▶ Aim of the exercise
Exactly the lines from the one with "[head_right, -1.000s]" through the end of the data below must be set down, and no pictures with them.

▶ Information shown
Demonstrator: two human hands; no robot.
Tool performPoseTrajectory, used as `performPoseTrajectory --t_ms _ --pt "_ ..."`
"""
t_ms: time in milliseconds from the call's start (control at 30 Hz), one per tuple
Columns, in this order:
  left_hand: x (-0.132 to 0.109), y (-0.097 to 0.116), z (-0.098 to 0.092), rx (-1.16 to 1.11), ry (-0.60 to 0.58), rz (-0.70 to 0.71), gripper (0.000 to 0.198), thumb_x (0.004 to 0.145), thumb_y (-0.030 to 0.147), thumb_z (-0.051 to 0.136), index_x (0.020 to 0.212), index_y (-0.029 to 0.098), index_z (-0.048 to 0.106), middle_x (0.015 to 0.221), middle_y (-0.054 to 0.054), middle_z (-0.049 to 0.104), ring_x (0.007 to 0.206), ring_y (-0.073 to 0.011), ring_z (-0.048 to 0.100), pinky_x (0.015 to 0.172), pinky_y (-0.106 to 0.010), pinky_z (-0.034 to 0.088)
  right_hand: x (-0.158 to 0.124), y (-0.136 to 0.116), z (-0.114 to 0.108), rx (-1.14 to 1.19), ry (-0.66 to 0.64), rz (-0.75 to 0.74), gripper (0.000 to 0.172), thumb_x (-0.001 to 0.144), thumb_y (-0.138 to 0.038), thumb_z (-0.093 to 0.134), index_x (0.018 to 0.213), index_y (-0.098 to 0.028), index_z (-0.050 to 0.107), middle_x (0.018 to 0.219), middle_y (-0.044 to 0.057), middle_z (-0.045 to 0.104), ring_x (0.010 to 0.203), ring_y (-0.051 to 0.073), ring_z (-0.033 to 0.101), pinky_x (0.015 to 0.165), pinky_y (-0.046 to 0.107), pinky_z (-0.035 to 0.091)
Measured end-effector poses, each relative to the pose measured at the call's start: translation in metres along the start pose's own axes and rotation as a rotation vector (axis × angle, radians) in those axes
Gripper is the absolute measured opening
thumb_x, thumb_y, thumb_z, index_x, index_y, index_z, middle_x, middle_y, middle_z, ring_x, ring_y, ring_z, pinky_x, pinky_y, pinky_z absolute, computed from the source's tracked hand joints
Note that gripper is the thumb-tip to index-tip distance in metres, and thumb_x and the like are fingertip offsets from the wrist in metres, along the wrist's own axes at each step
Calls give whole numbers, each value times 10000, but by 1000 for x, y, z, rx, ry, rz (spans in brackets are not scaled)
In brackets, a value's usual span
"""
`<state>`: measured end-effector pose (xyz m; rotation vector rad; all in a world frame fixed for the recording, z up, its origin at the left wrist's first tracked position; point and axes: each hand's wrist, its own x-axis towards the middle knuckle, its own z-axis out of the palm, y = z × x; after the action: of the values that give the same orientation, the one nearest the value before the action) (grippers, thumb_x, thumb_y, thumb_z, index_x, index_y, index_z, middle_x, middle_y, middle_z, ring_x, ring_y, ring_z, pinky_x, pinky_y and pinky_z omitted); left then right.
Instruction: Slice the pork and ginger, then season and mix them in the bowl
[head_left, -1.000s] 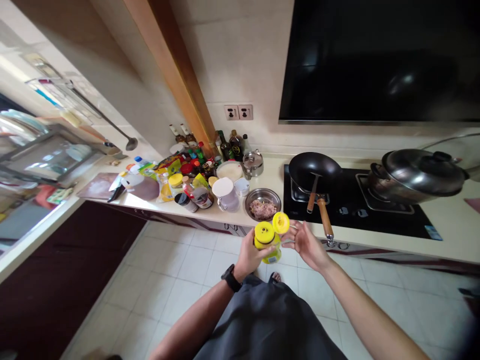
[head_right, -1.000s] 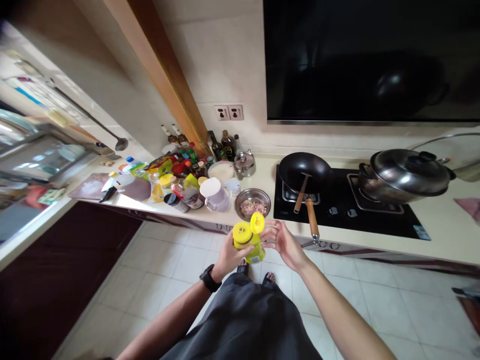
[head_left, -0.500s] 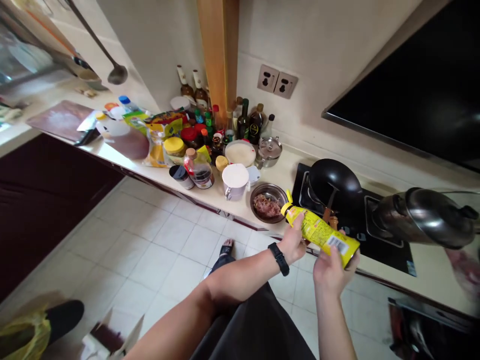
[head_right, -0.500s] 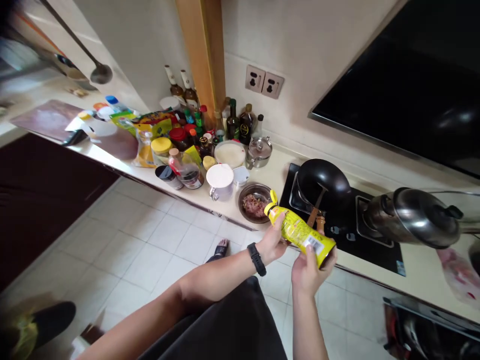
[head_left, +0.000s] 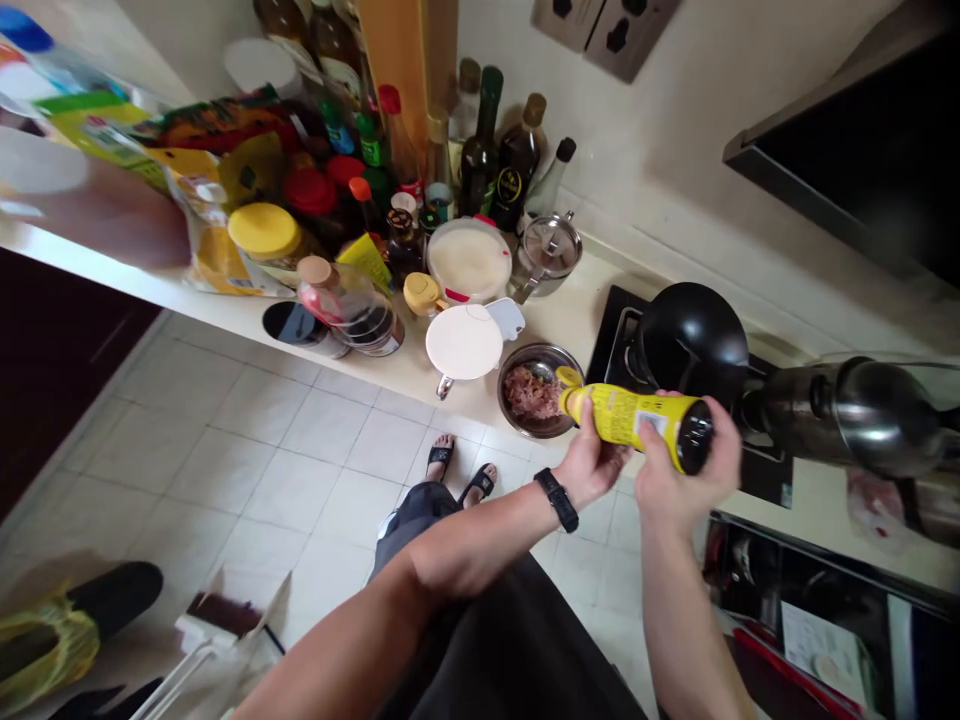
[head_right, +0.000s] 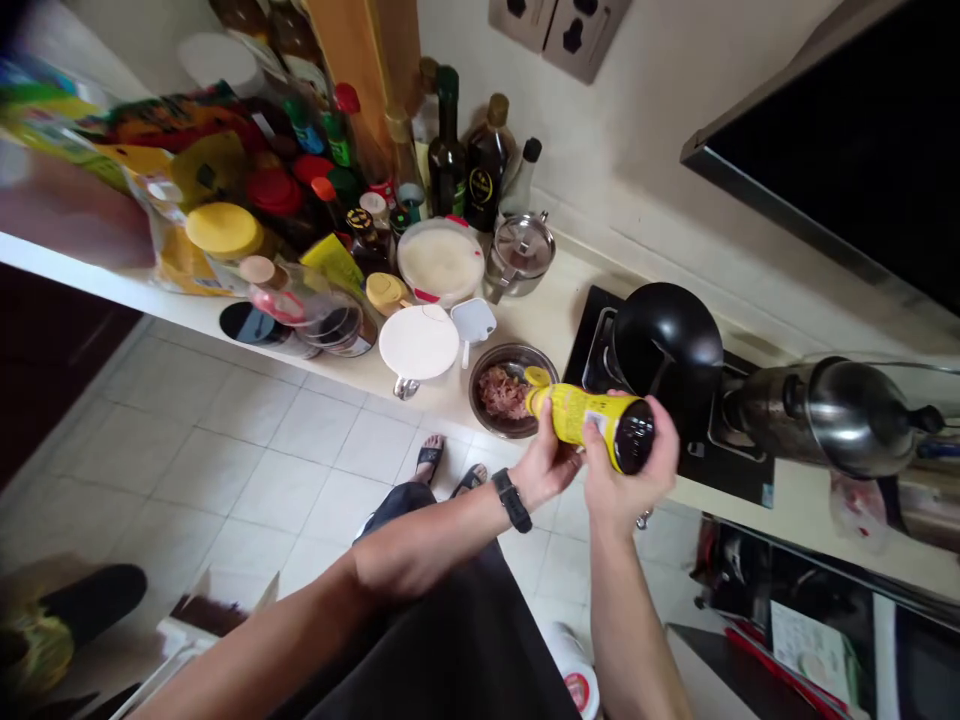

▶ Problem solution
[head_right, -1.000s] 
[head_left, -0.500s] 
[head_right, -0.500s] 
[head_left, +0.000s] 
[head_right, +0.000s] 

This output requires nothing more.